_The task:_ Wherever pictures appear in the listing below, leave them out, and copy exactly, and only, everything from the line with "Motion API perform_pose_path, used" down to the line with "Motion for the".

· · · ·

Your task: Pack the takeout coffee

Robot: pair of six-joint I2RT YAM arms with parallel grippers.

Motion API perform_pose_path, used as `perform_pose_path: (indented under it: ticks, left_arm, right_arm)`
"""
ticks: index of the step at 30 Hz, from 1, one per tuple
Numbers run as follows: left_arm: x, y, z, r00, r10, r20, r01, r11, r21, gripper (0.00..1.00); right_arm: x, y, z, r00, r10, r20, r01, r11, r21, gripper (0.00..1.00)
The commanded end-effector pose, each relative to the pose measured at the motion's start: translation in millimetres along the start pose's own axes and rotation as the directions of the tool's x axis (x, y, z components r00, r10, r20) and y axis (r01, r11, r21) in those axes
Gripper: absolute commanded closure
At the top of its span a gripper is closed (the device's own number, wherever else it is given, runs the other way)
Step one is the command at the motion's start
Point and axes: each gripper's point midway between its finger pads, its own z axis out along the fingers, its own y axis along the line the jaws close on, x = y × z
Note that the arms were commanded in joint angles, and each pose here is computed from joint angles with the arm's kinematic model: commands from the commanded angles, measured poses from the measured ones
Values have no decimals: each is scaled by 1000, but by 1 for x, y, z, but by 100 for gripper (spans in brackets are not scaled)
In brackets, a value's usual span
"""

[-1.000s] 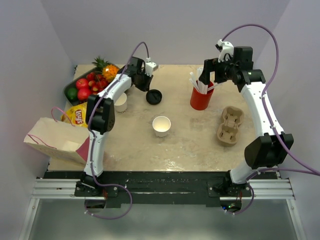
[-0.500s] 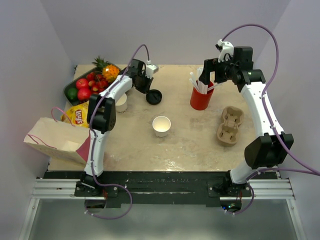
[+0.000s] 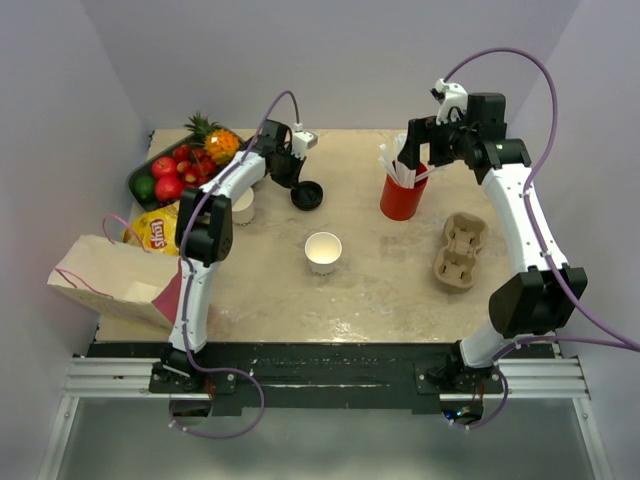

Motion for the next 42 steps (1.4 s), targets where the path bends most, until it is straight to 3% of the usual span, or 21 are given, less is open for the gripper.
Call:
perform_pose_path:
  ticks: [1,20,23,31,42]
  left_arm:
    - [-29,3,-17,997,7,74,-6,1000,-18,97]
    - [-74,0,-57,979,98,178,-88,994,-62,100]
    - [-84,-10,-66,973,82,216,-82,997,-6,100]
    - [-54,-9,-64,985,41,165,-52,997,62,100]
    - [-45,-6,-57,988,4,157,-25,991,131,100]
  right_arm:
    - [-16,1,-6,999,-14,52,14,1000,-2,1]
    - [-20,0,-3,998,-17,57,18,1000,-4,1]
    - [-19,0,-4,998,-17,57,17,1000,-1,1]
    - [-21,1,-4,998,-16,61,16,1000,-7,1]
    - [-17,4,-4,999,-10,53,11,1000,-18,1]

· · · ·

_Response to the task:_
Motion API perform_pose_path, used as `perform_pose_path: (indented under it: ticks, left_arm, right_arm)`
"""
ticks: index of the step at 30 Hz, from 1, one per tuple
Numbers run as follows: left_arm: x, y, z, r00, r10, r20, r01, r11, r21, gripper (0.00..1.00); right_arm: x, y, z, r00, r10, r20, r01, r11, r21, gripper (0.00..1.00)
The commanded end-effector pose, each relative to the pose measured at the motion's start: translation in millimetres along the start pose's own axes and rotation as the directions of the tool's x axis (x, y, z components r00, r10, r20) and y axis (r01, r11, r21) in those axes
Gripper: absolute commanded closure
At the top of its span a gripper is closed (the device's own number, wherever else it is given, runs the other way)
Step one is the command at the motion's start
Point and axes: each gripper's point midway between its finger pads, its own z axis out along the fingers, its own y axis along the line the jaws close on, x = y × z
Note that the arms were commanded in joint angles, and each pose here is computed from joint angles with the arm's kinematic model: commands from the commanded angles, measured poses from the measured ones
Values have no decimals: each is scaled by 1000, but by 1 for x, y, z, but by 100 for gripper (spans in brackets are not scaled)
In brackets, a value's usual span
"""

[-1.000s] 
[-0.500s] 
[+0.000s] 

Motion for the next 42 steps (1.4 s), targets where the path bends most, until it is straight to 3% of the usual span, or 21 are given, less is open for the gripper.

What the exercise required is now complete.